Agile Software Development Will Be Key for the Military
Military commanders have to contend with a new cyber domain that calls for responsive, “agile” software development.
The increasing nature of computing capabilities, the number of technologies that are interconnected to the cyber world, the amount of data generated, and the speed at which data is reported are all reshaping everyday life. To harness this new dynamic, the commercial computer industry has already switched to a more agile way of developing software. More and more, the military is moving to advance the development of cyber-based infrastructure under this changing environment.
“These are really interesting times, with the broad Internet of Things, and how software has taken on a new position in our everyday lives,” says Todd Probert, vice president of mission support and modernization at Raytheon Company’s Intelligence, Information and Services division. “The dynamic of increasing computing power is creeping its way into everything, and it’s the same with the military. There really is an explosion of data within the battlespace.”
For the military, essentially it’s about three things: data, speed and interconnectivity, explains Probert. Data is coming from everywhere, from new sensors coming online to higher resolution visual information and multi-domain operations.
“Our commanders in the field are trying to contend with what to do with all this increasing data, and it is really coming down to speed,” Probert says. “Commanders on the battlefield are deciding what to make of all the data, and taking that data to a decision point, and then taking that decision point to an action. All these things are coming together to make up a huge inflection point in how we fight today’s and tomorrow’s battles.”
Gone are the old ways of developing so-called stovepipe software systems—systems that only functioned individually and did not share data or coding, with little machine-to-machine interaction.

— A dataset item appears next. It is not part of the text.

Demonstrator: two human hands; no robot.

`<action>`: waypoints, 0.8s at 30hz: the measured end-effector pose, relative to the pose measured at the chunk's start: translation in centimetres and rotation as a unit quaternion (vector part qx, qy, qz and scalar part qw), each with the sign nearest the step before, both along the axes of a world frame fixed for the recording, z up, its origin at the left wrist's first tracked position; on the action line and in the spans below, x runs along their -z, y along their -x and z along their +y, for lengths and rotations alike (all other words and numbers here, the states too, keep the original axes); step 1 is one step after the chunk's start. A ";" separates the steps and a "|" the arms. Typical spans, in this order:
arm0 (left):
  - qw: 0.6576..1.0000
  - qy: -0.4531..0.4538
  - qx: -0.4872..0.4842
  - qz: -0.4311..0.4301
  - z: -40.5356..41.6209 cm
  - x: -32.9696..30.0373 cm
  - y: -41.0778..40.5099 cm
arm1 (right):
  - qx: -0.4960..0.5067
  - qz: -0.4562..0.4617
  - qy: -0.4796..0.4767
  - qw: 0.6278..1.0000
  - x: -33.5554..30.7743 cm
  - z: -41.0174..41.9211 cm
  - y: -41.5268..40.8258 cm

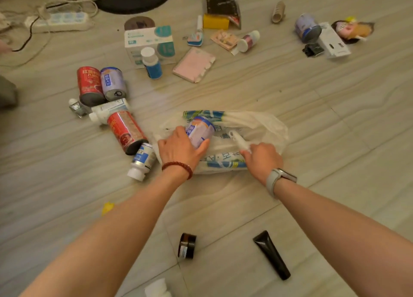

Emerging today are software-driven changes that enable a new way of developing computer-related tools, Probert comments.
The old way of developing software, known as the “waterfall” method, involved stages of developing the concept and requirements, analysis, design, construction, testing and deployment, which could take years.
“That way doesn’t work anymore,” Probert declares.
The DOD is looking to embrace the commercial industry’s trend: open architecture construction, use of data standards, multidomain functionality, applications architecture and an overall architecture that allows for cyber resiliency. Under this method, end user requirements are adopted incrementally and decision-making is more autonomous, resulting in more rapid deployment of scalable, modular software.
“Instead of years or months or weeks to develop software or a system, we are now seeing software deployment in weeks or days or hours,” says Probert.
Raytheon is seeing this shift in its work with the U.S. Defense Department’s (DOD’s) Distributed Common Ground System (DCGS), which combines intelligence, surveillance and reconnaissance operations for joint and combined task force commanders, relates Probert. The DCGS software system enables interoperability for data/intelligence collection, processing, exploitation, dissemination and archiving.
“DCGS integrates new and emerging capabilities into an open architecture that is network agnostic and will enable seamless data management from tasking to collection to near real-time dissemination to the warfighter,” according to Raytheon.
The dynamic is what former Deputy Secretary of Defense Robert Work characterized as the U.S. military’s “third offset” strategy—a combination of technology, operational concepts and organizational constructs—or different ways of organizing U.S. forces.
“That’s the kind of call to arms we are seeing manifest across all of the command and control and battle management infrastructures,” says Probert. “It’s about the data—and the speed you employ that data—and it's about the ability to interconnect your systems to do just that.”
The remaining challenge is “wrapped up in the installation of basic weapon systems,” says Probert. Many weapons that are in use today were developed before cyber systems were even put in use, such as the A-10 Warthog, which provides critical close-air support. The aging fleet has to be retrofitted with new agile systems, and wrapped in cybersecurity measures.